#### Assignment
Copy all lines in the data that contain the string "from".

___ Raw data

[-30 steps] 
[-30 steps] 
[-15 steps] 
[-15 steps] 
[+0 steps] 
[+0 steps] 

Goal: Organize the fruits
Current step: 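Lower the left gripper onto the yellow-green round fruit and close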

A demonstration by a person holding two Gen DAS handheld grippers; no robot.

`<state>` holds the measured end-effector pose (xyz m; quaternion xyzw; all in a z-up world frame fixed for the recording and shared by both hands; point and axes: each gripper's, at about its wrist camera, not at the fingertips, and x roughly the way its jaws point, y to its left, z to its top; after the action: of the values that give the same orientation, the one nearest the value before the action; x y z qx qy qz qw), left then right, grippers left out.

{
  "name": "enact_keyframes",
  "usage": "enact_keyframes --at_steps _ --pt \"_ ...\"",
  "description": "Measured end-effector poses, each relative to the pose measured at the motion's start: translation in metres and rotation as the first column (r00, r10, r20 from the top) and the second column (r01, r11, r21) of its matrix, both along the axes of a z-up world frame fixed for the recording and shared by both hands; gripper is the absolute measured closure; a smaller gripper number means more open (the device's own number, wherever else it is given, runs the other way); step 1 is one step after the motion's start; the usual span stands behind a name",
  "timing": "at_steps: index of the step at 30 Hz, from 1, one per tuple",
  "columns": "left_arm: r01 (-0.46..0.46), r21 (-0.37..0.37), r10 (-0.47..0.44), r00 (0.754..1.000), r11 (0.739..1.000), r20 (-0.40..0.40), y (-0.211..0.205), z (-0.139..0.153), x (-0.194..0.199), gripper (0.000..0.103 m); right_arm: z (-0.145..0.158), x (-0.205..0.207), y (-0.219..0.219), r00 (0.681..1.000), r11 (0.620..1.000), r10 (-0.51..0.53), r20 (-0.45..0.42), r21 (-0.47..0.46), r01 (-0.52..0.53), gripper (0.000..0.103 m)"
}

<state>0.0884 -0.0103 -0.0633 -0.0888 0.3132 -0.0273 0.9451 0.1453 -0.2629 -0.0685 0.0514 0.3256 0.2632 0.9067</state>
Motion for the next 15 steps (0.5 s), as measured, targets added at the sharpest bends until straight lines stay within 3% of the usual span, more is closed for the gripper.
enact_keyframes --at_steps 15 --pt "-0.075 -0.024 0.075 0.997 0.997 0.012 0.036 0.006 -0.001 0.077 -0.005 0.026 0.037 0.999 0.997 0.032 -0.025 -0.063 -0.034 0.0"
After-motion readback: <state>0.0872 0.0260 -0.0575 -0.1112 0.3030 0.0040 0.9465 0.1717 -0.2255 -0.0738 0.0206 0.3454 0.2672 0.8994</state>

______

#### Exercise answer
  "description": "Measured end-effector poses, each relative to the pose measured at the motion's start: translation in metres and rotation as the first column (r00, r10, r20 from the top) and the second column (r01, r11, r21) of its matrix, both along the axes of a z-up world frame fixed for the recording and shared by both hands; gripper is the absolute measured closure; a smaller gripper number means more open (the device's own number, wherever else it is given, runs the other way); step 1 is one step after the motion's start; the usual span stands behind a name",
  "timing": "at_steps: index of the step at 30 Hz, from 1, one per tuple",

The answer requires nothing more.